INPUT DATA:
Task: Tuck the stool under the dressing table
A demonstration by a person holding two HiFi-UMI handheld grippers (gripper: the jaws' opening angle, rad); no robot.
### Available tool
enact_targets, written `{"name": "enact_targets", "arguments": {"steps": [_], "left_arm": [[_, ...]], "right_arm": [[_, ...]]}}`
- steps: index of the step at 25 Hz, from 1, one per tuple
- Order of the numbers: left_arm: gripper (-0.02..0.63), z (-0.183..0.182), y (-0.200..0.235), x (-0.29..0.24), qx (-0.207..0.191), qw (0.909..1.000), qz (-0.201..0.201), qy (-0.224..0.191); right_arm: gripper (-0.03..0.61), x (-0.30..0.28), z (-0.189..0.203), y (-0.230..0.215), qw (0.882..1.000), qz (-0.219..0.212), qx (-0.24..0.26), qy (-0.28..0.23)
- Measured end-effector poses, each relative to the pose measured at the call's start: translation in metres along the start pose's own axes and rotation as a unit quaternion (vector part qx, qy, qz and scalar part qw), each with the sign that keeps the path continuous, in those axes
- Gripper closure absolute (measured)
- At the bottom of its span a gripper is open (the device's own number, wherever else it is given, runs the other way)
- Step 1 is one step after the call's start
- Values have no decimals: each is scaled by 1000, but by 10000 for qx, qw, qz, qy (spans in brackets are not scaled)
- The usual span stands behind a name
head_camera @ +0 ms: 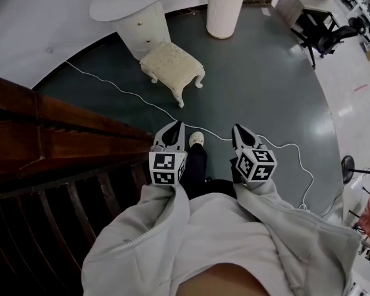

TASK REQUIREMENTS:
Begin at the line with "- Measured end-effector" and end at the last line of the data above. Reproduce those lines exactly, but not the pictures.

TASK SOLUTION:
- Measured end-effector poses, each relative to the pose measured at the call's start: translation in metres along the start pose's own axes and rotation as a unit quaternion (vector part qx, qy, qz and scalar part qw), each with the sign that keeps the path continuous, in those axes
- Gripper closure absolute (measured)
- At the bottom of its span a gripper is open (the device's own number, wherever else it is given, runs the other way)
- Step 1 is one step after the call's start
- Values have no decimals: each is scaled by 1000, but by 10000 for qx, qw, qz, qy (spans in brackets are not scaled)
- The usual span stands behind a name
head_camera @ +0 ms: 

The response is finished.